The Takagi-Sugeno (T-S) fuzzy system, initially proposed and studied by Takagi and Sugeno [1], has attracted increasing interest due to the fact that it provides a general framework to represent a nonlinear plant by using a set of local linear models which are smoothly connected through nonlinear fuzzy membership functions [2]. In practice, time delays often occur in many dynamic systems such as chemical processes, metallurgical processes, biological systems, and neural networks [3]. The existence of time delays is usually a source of instability and poor performance [4]. Therefore, the study of stability with consideration of time delays becomes extremely important [5]. Recently, the stability and stabilization of T-S fuzzy systems with delays have been extensively studied; for example, see [3–13] and references therein.

On the other hand, the passivity theory is another effective tool to the stability analysis of the system [14]. The main idea of passivity theory is that the passive properties of the system can keep the system internal stability [15]. For these reasons, the passivity and passification problems have been an active area of research recently. The passification problem, which is also called the passive control problem, is formulated as the problem of finding a suitable controller such that the resulting closed-loop system is passive. Recently, some authors have studied the passivity of some systems and obtained sufficient conditions for checking the passivity of the systems that include linear systems with delays [14–16], delayed neural networks [17, 18], networked control systems [19], nonlinear discrete-time systems with direct input-output link [20], and T-S fuzzy systems [21–25]. In [21], the stability of fuzzy control loops is proven with the unique condition that the controlled plant can be made passive by zero shifting. For linear time-invariant plants, this approach leads to frequency response conditions similar to the previous results in the literature, but which are more general and can include robust stability considerations. In [23], the passivity and feedback passification of T-S fuzzy systems with time delays are considered. Both delay-independent and delay-dependent results are presented, and the theoretical results are given in terms of LMIs. In [24], discrete-time T-S fuzzy systems with delays were considered, and several sufficient conditions for checking passivity and passification were obtained. In [25], the contiguous-time T-S fuzzy systems with time-varying delays were investigated, and several criteria to ensure the passivity and feedback passification were given. In [22], the passivity and feedback passification of T-S fuzzy systems with both discrete and distributed time-varying delays were investigated without assuming the differentiability of the time-varying delays. By employing appropriate Lyapunov-Krasovskii functionals, several delay-dependent criteria for the passivity of the considered T-S fuzzy systems were established in terms of LMIs.

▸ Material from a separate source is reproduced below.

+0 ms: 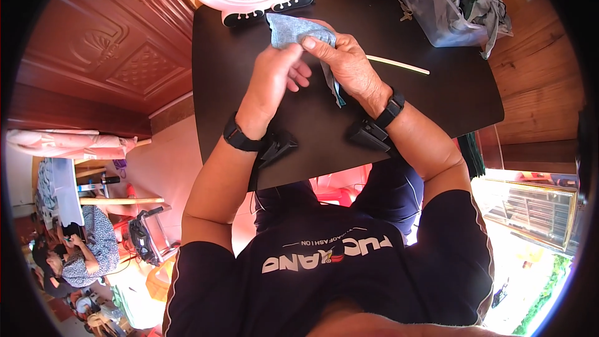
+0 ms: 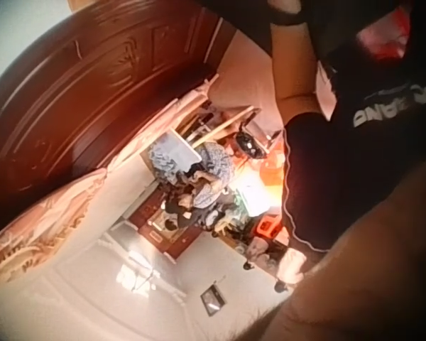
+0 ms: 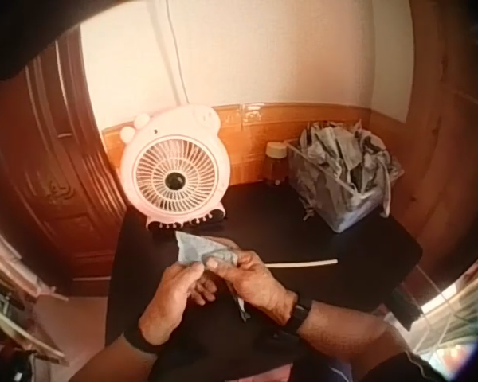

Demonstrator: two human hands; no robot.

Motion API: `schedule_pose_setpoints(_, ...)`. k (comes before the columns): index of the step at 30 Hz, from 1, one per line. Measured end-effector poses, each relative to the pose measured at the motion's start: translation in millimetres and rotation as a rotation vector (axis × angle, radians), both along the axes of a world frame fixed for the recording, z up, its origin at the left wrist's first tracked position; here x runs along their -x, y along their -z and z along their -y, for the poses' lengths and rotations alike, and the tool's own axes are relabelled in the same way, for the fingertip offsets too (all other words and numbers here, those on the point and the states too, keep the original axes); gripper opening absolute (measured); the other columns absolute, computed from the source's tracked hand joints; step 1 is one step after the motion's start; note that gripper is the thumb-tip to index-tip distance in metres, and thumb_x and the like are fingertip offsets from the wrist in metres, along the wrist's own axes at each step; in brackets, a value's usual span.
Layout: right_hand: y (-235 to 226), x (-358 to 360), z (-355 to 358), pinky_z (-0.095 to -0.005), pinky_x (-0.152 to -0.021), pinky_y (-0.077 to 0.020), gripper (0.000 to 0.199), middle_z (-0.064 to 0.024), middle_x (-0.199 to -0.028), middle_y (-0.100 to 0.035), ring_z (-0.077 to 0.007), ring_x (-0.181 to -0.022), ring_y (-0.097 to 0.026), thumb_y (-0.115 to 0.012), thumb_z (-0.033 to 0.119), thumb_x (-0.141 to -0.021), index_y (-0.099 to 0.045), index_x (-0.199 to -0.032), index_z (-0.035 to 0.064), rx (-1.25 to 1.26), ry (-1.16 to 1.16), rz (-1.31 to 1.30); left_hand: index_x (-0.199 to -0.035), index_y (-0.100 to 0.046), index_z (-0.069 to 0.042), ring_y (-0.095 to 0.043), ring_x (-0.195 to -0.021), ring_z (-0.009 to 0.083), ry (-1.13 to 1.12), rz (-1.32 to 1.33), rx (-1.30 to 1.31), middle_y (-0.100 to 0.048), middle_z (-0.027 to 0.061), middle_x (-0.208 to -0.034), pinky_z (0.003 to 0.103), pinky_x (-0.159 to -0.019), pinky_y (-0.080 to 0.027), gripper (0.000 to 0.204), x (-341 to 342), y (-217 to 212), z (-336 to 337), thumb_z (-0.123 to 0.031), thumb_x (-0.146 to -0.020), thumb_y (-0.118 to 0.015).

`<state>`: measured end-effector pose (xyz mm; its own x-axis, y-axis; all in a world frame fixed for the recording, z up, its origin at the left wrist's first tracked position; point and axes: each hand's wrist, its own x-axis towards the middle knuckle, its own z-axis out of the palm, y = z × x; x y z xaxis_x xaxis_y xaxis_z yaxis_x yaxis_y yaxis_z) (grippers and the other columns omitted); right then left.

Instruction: Turning small fabric tubes inside out using a wooden stick.

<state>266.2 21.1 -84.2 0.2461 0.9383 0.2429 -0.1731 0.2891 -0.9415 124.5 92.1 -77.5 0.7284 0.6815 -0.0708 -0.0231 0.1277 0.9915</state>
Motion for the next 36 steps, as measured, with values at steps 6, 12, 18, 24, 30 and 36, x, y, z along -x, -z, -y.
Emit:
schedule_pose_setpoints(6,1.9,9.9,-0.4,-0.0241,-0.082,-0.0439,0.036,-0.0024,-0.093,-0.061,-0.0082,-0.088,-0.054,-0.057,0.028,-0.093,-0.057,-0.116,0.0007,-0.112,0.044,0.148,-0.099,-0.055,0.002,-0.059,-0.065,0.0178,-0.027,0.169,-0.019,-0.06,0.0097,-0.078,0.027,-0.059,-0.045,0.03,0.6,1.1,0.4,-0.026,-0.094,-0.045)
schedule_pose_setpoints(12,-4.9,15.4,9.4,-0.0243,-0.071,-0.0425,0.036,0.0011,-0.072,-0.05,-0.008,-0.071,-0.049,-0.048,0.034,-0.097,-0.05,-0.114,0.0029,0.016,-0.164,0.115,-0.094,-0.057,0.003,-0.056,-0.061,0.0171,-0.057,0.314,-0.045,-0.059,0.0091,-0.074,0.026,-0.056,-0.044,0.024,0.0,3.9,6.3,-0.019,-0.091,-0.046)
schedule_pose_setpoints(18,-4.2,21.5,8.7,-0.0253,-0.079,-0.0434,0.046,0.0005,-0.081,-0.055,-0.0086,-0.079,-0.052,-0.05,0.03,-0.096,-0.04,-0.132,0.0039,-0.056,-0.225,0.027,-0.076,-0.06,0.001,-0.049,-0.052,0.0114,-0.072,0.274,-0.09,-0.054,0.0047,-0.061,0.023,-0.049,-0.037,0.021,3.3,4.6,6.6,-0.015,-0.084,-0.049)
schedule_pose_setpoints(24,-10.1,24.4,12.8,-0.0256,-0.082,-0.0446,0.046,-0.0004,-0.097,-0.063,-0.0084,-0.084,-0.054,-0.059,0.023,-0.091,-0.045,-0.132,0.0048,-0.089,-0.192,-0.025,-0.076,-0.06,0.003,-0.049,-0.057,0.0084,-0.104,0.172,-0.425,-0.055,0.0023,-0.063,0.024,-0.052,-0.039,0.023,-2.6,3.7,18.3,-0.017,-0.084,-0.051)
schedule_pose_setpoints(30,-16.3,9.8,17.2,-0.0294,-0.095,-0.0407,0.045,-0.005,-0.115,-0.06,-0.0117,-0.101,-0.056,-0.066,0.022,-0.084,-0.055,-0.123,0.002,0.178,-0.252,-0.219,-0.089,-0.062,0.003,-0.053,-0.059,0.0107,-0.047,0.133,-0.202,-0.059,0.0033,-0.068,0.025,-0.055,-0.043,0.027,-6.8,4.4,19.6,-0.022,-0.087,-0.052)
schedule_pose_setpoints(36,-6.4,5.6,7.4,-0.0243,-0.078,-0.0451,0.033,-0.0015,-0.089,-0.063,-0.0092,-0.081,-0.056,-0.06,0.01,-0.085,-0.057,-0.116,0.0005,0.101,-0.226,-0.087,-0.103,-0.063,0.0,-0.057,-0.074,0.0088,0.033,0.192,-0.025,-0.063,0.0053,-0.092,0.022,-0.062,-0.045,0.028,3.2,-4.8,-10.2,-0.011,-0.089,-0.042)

Recently, Gopalsamy initially investigated the bidirectional associative memory (BAM) neural networks with constant delays in the leakage terms and derived several sufficient conditions for the existence of a unique equilibrium as well as its asymptotic and exponential stability [26]. Inspired by this work, authors considered the T-S fuzzy systems with constant leakage delay and investigated their stability problem [7]. As pointed out in [7], T-S fuzzy systems with leakage delay are a class of important T-S fuzzy systems: time delay in the leakage term also has great impact on the dynamics of T-S fuzzy systems since time delay in the stabilizing negative feedback term has a tendency to destabilize a system. To the best of the authors knowledge, there is no results on the problem of passivity for T-S fuzzy systems with leakage delay. Therefore, there is a need to further extend the passivity results reported in [22].

Motivated by the above discussions, the objective of this paper is to study the passivity and feedback passification of T-S fuzzy systems with leakage delay and mixed time-varying delays by employing new Lyapunov-Krasovskii functionals and using matrix inequality techniques. The obtained sufficient conditions do not require the differentiability of time-varying delays and are expressed in terms of linear matrix inequalities, which can be checked numerically using the effective LMI toolbox in MATLAB. Two examples are given to show the effectiveness and less conservatism of the proposed criteria.

Notations. The notations are quite standard. Throughout this paper, ℝⁿ and ℝ^n×m denote, respectively, the n-dimensional Euclidean space and the set of all n × m real matrices. ∥·∥ refers to the Euclidean vector norm. A^T represents the transpose of matrix A, and the asterisk “*” in a matrix is used to represent the term which is induced by symmetry. I is the identity matrix with compatible dimension. X > Y means that X and Y are symmetric matrices and that X − Y is positive definite. Matrices, if not explicitly specified, are assumed to have compatible dimensions.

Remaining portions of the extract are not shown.